The resting brain consolidates the new memory at a faster speed

Trying to learn a new song on the piano? Taking short breaks while practicing can help the brain consolidate the new information, researchers say.
Free-Photos/Pixabay

Taking short, 10-second breaks when practicing a new skill, like learning to play a new song or instrument, helps the brain solidify fresh information.

During these resting periods, the brain replays the compressed memories of what was just practiced, according to a study conducted by the National Institutes of Health. The more the memories are replayed during the breaks, the better people perform. 

"Our results support the idea that wakeful rest plays just as important a role as practice in learning a new skill," said Dr. Leonardo G. Cohen, senior investigator at the NIH’s National Institute of Neurological Disorders and Stroke. "It appears to be the period when our brains compress and consolidate memories of what we just practiced. 

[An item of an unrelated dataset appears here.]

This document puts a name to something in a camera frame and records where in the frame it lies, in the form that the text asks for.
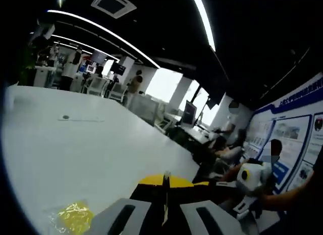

"Understanding this role of neural replay may not only help shape how we learn new skills but also how we help patients recover skills lost after neurological injury like stroke."

The study asked 33 right-handed volunteers to type a five-digit test code with their left hands. Each participant typed the code "41234" on a screen as many times as they could during a 10 second timeframe before taking a 10-second break. They repeated this cycle 36 times.

During the practice and rest sessions, their brain waves were scanned using a neuroimaging technique known as magnetoencephalography.

Previous research also has shown that improvement in a new skill comes during short periods of rest between practice, not during the practice itself. Additionally, these short breaks do more for the brain when it comes to learning a new skill than a good night's sleep.

In this latest study, Cohen and his colleagues wanted to investigate the specific brain activity associated with typing each number in the test code by using a computer program. 

They discovered that during the rest periods, the brain replays a version of the practice session that is almost 20 times faster — 50 milliseconds versus a full second, or 1,000 milliseconds of the actual behavior.

The first few practice sessions seems to be the most critical, though. The compressed memories replayed two to three times more often during the first 11 practice trials compared to the later trials or after the experiments had ended.

Overall, the volunteers whose brains replayed the memories the most during the rest periods demonstrated the biggest improvements in the skill.

"During the early part of the learning curve we saw that wakeful rest replay was compressed in time, frequent and a good predictor of variability in learning a new skill across individuals," said Dr. Ethan Buch, a staff scientist who helped develop the computer system used during the test. "This suggests that during wakeful rest the brain binds together the memories required to learn a new skill."

Most of this activity occurred in the parts of the brain responsible for controlling movement, but the researchers were surprised to find that it also occurred in other regions in the brain, including the hippocampus and entorhinal cortex. Neither of those areas were thought to play a critical role in procedural memory.

"This is the first demonstration of wakeful neural replay of a newly learned skill elicited by practice in humans," Cohen said.

It is also the first to show that this neural replay can predict the rapid consolidation of a skill responsible for early learning, he added.

Taking frequent rest breaks during a practice session  referred to as "the spacing effect"  also has been shown to improve the learning of other types of tasks that rely on procedural motor memory, which is basically the long-term memory responsible for remembering how to perform certain activities, like riding a bike or tying your shoes.

"In the end, understanding features of wakeful replay important for skill learning could lead to the optimization of therapy schedules or identification of better brain stimulation strategies aimed at enhancing rehabilitation outcomes after brain lesions like stroke," Cohen said.

The study was published in Cell Reports.